Homemade antigenic swabs are reliable enough to detect SarsCoV2 positivity, however their maximum effectiveness is concentrated between the third and fourth day after the onset of symptoms. Therefore, if symptomatic, after a negative swab it may be advisable to perform a second test waiting a day or two, to definitively exclude the infection. This is the data that emerges from a study coordinated by the American Centers for Disease Control and Prevention and published in Jama Internal Medicine.
Covid, rapid swabs accused due to Omicron: too many positives escape
by Valentina Arcovio
The research considered 225 American adults and children whose positivity to SarsCoV2 infection was confirmed by the molecular swab and who also spontaneously underwent repeated tests at home. On average, the domestic swab was much less effective than the molecular one, however the difference between the two tests narrowed if the home-made swab was used in the right time window: between 3 and 4 days, in fact, the capacity of the antigenic swab to correctly detect positivity reached 77%.
Effectiveness decreases over time
The effectiveness, however, was found to drop rapidly: in the tests carried out by the researchers, six days after the onset of symptoms, 86% of the sample was positive for the molecular swab but only 61% for the rapid one; after 11 days, the molecular positivity was still 86% but dropped to 16% at the antigenic one.
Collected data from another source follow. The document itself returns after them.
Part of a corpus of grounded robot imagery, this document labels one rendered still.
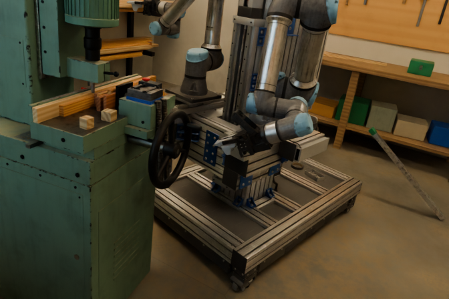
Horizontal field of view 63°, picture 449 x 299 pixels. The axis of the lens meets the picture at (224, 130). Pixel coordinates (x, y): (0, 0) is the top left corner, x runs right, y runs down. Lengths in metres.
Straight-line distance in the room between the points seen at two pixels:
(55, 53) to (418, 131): 3.28
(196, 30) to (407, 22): 2.51
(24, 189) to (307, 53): 1.17
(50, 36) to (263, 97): 0.77
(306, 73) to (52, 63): 0.96
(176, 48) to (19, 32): 3.90
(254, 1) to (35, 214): 1.28
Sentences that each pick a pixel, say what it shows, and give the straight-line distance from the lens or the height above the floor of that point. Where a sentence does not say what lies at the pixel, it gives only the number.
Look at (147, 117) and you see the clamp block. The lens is 1.31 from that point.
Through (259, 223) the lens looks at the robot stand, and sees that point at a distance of 2.04.
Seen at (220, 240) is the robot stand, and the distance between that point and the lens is 1.86.
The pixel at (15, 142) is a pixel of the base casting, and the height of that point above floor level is 0.79.
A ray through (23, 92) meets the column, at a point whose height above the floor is 0.93.
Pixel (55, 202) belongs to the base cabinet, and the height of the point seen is 0.60.
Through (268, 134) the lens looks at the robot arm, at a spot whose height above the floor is 0.93.
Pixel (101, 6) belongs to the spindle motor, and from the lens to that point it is 1.31.
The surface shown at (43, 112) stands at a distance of 1.30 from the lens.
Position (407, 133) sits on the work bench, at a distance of 3.92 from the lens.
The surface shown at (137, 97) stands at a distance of 1.32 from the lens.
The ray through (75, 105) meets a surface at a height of 0.93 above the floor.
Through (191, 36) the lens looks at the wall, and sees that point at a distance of 5.07.
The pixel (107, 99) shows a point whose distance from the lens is 1.36.
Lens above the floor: 1.37
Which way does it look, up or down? 21 degrees down
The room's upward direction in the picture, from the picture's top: 8 degrees clockwise
Time is not the only factor influencing the sensitivity of the antigenic swab: on average, the tests revealed its ability to correctly detect positivity in 80% of symptomatic patients and in 50% of asymptomatic patients; similar differences were found between vaccinated and unvaccinated.
Careless in the first few days of infection
On the basis of these data, which photograph a reduced effectiveness of the infection in the very first days of the infection, the researchers wanted to verify how much the effectiveness of the test improves if it is repeated twice: it emerged that by carrying out two swabs two days apart an overall test sensitivity of 85% is achieved. With swabs carried out on two consecutive days the effectiveness is 81%.
“This finding suggests that symptomatic people with an initial negative antigen test should re-test after a day or two,” the researchers conclude.